Au marché d’Essos, dans la ville de Yaoundé, l’abondance saute aux yeux. Les cageots de tomate s’empilent, les vendeurs interpellent les passants, et les prix se négocient à la baisse. « 3 000 F Cfa le cageot ! » lance William T., avant d’accepter 2 500 F Cfa pour conclure la vente. Quelques mètres plus loin, certains grossistes affichent déjà 2 000 F Cfa comme prix du cageot. Chez les détaillants, les tas de 50 et 100 F Cfa se multiplient. « Nous n’avons pas de choix, si nous ne baissons pas le prix, notre marchandise va pourrir », confie une revendeuse.
Toujours à Yaoundé, en quatre semaines, le prix du cageot de la tomate a été divisé par deux. Et à l’Ouest, principal bassin de production, la chute est encore plus marquée. « À Bafoussam, le cageot là-bas est descendu à 1 000 F Cfa », affirme un commerçant. Une situation qui réjouit les consommateurs. Flore, restauratrice, dit en avoir acheté suffisamment pour constituer ses réserves : « Je la conserve au congélateur et cela va réduire mes dépenses. » Dans un contexte d’inflation alimentaire, cette baisse constitue un soulagement temporaire pour les ménages urbains.
Mais dans les zones de production du Mbam-et-Kim et de la Lékié, l’heure est à l’inquiétude. « À ces prix-là, nous travaillons presque à perte », déplore Martin Nomo, cultivateur. Il explique devoir vendre rapidement aux « bayam-sellam » pour éviter les pertes liées au caractère hautement périssable du produit. La situation actuelle de la tomate rappelle celle de 2020-2021, lorsque la désorganisation des marchés durant la pandémie du Covid-19 avait provoqué un effondrement similaire.

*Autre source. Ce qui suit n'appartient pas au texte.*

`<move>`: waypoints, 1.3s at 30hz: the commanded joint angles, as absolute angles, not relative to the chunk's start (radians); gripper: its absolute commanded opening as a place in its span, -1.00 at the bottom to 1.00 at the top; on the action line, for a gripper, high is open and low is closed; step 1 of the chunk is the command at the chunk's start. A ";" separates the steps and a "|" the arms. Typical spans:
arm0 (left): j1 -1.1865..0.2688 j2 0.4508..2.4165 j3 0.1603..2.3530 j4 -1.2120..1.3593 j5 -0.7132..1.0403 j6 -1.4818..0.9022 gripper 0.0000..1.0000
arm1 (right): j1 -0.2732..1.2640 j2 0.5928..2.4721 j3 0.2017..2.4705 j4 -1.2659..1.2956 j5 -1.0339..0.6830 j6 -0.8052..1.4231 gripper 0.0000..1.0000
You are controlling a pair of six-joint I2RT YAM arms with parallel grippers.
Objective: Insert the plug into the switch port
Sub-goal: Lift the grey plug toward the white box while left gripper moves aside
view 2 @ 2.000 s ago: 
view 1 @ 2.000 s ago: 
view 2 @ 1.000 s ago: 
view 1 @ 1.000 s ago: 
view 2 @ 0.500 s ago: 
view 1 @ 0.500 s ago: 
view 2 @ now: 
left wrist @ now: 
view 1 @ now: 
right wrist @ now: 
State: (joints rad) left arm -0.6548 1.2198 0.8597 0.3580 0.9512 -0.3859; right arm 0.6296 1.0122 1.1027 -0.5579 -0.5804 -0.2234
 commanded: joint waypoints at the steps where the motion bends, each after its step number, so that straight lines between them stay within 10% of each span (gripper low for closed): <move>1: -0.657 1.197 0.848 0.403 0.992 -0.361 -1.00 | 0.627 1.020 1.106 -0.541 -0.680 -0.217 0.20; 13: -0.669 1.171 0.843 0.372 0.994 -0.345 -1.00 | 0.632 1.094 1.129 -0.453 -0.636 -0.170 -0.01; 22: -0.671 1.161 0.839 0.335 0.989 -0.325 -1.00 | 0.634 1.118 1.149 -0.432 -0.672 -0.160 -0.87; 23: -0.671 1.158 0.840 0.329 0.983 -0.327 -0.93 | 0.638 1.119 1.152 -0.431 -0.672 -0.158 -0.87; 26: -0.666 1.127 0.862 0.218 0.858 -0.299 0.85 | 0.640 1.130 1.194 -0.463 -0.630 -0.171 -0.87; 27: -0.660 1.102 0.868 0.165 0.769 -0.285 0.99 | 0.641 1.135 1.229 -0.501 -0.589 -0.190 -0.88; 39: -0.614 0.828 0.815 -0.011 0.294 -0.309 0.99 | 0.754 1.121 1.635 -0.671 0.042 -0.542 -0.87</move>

Selon les données 2023 de l’Organisation des Nations unies pour l’alimentation et l’agriculture (FAO), le Cameroun compte plus de 329 000 petits exploitants de tomates pour une production estimée à environ 90 000 tonnes par an. Une production concentrée principalement dans les régions de l’Ouest, du Centre et du Nord-Ouest. Pourtant, cette abondance saisonnière ne garantit pas la stabilité des revenus.
Pour l’ingénieur agronome Benoît Ngah, la crise actuelle est avant tout structurelle. « Nous faisons face à un marché non régulé. Lorsque la production augmente en saison, il n’existe pas de mécanisme d’absorption du surplus. L’essentiel de la demande provient des ménages. Les industries de transformation capables d’acheter massivement pour produire du concentré ou de la purée restent insuffisantes », explique-t-il.
L’économiste agricole Alain Tchoumba évoque, quant à lui, un problème de coordination. « Les producteurs réagissent aux prix élevés de la saison précédente. Résultat, tout le monde plante en même temps. Sans système d’information agricole performant ni planification collective, la surproduction devient inévitable. » Il souligne également le déficit d’infrastructures de stockage et de chaîne du froid, qui oblige les acteurs à brader pour limiter les pertes post-récolte.